3DGS and Kaliksen laavu
Gaussian splatting. What is it? Basically, instead of building a 3D scene out of tiny triangles like a video game, you fill it with millions of little fuzzy transparent blobs (like soft colorful cotton balls floating in space), each one knowing its position, size, color, and how see-through it is. A clever algorithm figures out where to put all these blobs from regular photos, and then you can look at the scene from any angle in real time because drawing a bunch of blobs is way faster than the fancy ray-tracing stuff that came before it.
How do you make one? Well that is a bit more complicated. Depending on your available devices for capturing and processing, you might opt for apps like Postshot, KIRI Engine or Scaniverse. For this task however, the choice was a little harder.
AMD and Gaussian Splatting
I own an RX 9060 XT with 16GB of VRAM. Great, right? Not so fast. Most high-quality gaussian splatting software (Postshot, Nerfstudio) is designed to run on Nvidia’s cards. Even if the 16GB VRAM allows for massive splats on a very cheap card (under 400€), this is a massive obstacle.
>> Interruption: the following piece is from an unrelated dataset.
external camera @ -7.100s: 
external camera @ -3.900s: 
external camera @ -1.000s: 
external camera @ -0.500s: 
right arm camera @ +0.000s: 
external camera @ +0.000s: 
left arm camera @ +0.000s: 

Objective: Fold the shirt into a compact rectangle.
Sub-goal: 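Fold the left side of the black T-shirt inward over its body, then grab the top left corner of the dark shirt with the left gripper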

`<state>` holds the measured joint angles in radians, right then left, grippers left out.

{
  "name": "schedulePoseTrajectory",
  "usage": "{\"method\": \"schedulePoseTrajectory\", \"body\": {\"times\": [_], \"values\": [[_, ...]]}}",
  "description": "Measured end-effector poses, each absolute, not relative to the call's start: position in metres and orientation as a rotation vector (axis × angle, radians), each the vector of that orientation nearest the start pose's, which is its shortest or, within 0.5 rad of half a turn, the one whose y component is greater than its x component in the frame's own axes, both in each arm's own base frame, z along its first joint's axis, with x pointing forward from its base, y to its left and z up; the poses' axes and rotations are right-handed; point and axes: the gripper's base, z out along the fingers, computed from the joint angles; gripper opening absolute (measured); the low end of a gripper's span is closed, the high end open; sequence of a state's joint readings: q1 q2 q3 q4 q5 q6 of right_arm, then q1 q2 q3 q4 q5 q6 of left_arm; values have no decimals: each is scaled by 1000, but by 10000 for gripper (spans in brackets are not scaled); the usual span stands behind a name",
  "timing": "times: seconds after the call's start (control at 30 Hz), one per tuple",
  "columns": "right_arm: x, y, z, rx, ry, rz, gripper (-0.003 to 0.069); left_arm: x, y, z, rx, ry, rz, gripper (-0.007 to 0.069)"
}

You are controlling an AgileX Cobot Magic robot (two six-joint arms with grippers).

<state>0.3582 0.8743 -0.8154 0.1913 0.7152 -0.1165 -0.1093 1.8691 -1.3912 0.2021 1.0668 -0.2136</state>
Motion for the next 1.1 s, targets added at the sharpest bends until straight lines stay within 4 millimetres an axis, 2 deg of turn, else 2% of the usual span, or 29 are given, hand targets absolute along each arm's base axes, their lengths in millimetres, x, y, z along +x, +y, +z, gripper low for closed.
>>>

AMD cards usually have poorer support for niche applications because of smaller market share and thus have smaller market share. I however found a Google research project adapted by Arthur Brussee on GitHub which is suitable for this task. It is free, open source and it works on a wide range of systems: macOS, Windows, Linux with AMD/Nvidia/Intel cards, Android, and in a browser.
Capturing
While you can capture video for gaussian splatting with basically anything (phone, GoPro, tablet, VR headset, etc.), I found that multiple views reframed from a 360 camera is the best compromise due to a multitude of reasons. This was somewhat inspired by Olli Huttunen’s the tri-camera setup.
My Insta360 X5 was bought at a discount for what I think was 419€ incl. shipping. In addition I use a 59€ Action Selfie Stick during capturing. You can get a standard Insta360 X5 bundle for 619€ normally.
I captured my splat (that you can see at the top) in 8k@30fps standard video mode, with a pre-set white balance. I walked around the area at 3 different capture heights (eye-level, 1m above eye-level and 1m below eye-level with the stick upside down) and took the paths ~50m away from the central area and back.
Processing
For my camera at least I have to export the video with Insta360’s software. I found that you have to turn off “FlowState Stabilisation” before exporting to make sure that the video rotation stays locked to the camera’s rotation. In Insta360 studio (running through Wine) the H.265 export for the ~13m 8k@30fps video took a few hours, probably due to missing drivers or something. You could probably do the splat with the 360 equirectangular video, but I found that doing some reframing into 7 different views gave better results.
The views
7 views reframed with Python as 90° FOV 1920x1920 frames @ 1 fps:
Front
Just front
Right
90 degrees right
Left
90 degrees left
The 4 corners
Each corner of the “front” view tilted 45 degrees, basically if you look 45 degrees first left/right and then down/up.
Rig
Since the reframed images are now 7 different views from the same exact position, making a rig saves a lot of time and helps with mapping. I just did this with some AI-generated python code that seemed to work, just like the reframing.
Actual splatting
Downloading and running the Brush executable is not enough. First you need to run COLMAP (or a GPU-based matcher like hloc for Nvidia cards).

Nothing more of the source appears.